I’m so much of a fossil that I was there when no-fault divorce legislation was put in
place. I began practicing in 1973. No-fault divorces began in 1971.
Why do I bring this up? I bring it up because prior to 1971, a married person couldn’t get
a divorce unless they could prove fault on the part of their married partner. They had eight
choices and I’m betting you couldn’t guess all eight. There was impotency (did you guess this
one). There was adultery (you knew that one). Then there were two causes of action that are the
flip side of the same coin – extreme cruelty (physically striking your spouse) and treatment as to
seriously injury health or endanger reason (emotional harm, verbal abuse).
You could get a divorce if your spouse was convicted of a felony as long as they were
actually imprisoned. Apparently, you were stuck with the one who was just put on probation.
Then there was desertion – your spouse took off for two years and wasn’t heard from during that
period of time. Habitual drunkardness was a cause of action as long as they stayed that way for
two years or more. Finally, there was a cause of action that dealt with a spouse joining a
religious sect or society that professes to believe the husband and wife relationship to be
unlawful. This was a cause of action as long as the spouse refused to live with the other spouse
for six months or more. I wonder what religion professed that?
Over time, I’ve learned that it is not enough to be able to prove the mere existence of one
of the eight fault grounds.

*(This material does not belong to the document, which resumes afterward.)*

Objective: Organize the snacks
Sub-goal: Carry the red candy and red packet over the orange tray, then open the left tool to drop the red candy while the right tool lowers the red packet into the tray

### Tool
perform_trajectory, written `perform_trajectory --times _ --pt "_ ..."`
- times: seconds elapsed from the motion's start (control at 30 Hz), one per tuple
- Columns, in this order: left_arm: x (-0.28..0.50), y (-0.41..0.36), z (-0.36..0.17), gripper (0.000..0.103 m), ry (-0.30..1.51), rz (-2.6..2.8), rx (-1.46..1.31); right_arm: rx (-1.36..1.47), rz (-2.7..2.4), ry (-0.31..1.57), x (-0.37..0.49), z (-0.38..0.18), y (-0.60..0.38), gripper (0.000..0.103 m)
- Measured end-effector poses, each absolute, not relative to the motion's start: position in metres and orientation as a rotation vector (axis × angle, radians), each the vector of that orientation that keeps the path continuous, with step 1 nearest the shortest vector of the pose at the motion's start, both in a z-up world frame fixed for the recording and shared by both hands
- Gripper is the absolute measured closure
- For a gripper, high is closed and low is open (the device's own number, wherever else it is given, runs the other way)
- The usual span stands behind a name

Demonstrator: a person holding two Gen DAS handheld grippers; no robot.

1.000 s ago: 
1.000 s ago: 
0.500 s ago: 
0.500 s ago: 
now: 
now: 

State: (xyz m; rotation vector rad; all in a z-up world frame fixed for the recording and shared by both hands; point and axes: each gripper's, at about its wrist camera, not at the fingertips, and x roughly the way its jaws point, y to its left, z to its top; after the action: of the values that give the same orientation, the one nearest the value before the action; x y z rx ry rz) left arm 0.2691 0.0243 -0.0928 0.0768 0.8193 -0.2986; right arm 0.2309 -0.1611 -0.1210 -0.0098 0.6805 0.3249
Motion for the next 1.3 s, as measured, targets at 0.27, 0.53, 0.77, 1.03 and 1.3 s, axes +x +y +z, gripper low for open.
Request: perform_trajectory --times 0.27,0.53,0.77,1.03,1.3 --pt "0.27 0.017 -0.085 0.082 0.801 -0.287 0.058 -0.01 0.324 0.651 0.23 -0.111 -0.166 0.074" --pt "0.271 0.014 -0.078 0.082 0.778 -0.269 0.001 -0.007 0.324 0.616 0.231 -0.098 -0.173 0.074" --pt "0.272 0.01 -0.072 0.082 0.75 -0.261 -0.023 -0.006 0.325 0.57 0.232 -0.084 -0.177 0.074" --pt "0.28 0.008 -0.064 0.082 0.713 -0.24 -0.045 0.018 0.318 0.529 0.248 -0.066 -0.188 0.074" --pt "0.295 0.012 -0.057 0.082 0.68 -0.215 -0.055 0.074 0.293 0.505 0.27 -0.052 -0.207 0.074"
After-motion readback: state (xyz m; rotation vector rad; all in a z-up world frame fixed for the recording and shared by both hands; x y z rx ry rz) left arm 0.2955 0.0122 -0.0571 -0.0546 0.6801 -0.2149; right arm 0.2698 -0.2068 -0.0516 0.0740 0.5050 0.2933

I’ve learned you also have to prove that the fault ground caused the
breakup of the marriage. I’ve seen marriages where fault occurred but the marriage remained
intact. Not everyone rejects the “sinner.”

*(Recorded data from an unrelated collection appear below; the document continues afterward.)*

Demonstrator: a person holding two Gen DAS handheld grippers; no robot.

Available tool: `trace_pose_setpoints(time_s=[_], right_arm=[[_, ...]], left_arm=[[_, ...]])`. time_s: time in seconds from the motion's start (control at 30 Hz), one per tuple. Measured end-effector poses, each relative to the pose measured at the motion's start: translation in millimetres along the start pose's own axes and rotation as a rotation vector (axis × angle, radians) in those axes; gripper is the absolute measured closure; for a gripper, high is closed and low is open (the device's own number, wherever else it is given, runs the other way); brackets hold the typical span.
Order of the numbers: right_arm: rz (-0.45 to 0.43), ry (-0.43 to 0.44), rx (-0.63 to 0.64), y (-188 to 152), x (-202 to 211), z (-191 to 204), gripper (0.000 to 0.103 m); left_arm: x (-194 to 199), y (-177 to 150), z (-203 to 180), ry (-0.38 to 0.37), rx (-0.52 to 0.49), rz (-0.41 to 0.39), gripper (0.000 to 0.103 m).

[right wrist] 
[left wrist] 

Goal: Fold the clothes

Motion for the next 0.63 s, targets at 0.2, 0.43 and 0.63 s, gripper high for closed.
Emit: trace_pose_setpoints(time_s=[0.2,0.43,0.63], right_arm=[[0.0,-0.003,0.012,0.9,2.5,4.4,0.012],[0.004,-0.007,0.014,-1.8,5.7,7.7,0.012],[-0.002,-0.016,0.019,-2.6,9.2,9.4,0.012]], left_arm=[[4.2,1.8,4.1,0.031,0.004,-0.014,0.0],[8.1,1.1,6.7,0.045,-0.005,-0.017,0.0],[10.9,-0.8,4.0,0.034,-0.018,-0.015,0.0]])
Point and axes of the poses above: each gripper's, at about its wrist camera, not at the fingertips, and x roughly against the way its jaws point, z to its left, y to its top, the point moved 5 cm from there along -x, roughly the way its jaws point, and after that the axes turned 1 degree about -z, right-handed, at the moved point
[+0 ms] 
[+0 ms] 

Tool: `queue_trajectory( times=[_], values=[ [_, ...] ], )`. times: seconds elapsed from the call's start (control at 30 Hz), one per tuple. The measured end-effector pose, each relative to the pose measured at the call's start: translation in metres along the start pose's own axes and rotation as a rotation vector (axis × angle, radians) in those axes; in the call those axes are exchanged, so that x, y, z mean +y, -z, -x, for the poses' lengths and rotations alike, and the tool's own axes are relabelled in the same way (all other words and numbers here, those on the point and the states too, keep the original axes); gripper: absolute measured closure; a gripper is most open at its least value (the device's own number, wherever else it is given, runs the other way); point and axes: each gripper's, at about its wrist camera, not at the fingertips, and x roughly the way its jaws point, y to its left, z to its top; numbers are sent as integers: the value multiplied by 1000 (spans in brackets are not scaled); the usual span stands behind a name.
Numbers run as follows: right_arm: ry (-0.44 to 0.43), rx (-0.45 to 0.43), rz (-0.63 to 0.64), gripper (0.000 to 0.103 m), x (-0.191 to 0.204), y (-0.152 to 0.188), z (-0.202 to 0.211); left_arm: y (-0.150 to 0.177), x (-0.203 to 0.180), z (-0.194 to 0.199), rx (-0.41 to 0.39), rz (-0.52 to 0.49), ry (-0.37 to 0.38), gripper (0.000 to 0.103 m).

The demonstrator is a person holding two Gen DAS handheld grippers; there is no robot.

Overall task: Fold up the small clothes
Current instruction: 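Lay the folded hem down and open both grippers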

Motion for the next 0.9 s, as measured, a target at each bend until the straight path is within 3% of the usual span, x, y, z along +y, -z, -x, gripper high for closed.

In addition, there is the notion of mental pain and suffering as a result of the commission
of fault. If there is no emotion involved, you don’t get very far. In fault divorces, there is a
person with a white hat and a person with a black hat. In fault divorces, someone is punished for
their wrongdoing. Punishment doesn’t necessarily occur just by being divorced on fault grounds.
The punishment frequently shows up in parenting plans and in generous property settlements for
the innocent spouses. There is less parenting time for a wrongdoer and less property as well.
Fault divorces aren’t for everyone. But, when fault grounds exists, they should be plead
because only in that way can truly equitable results be achieved.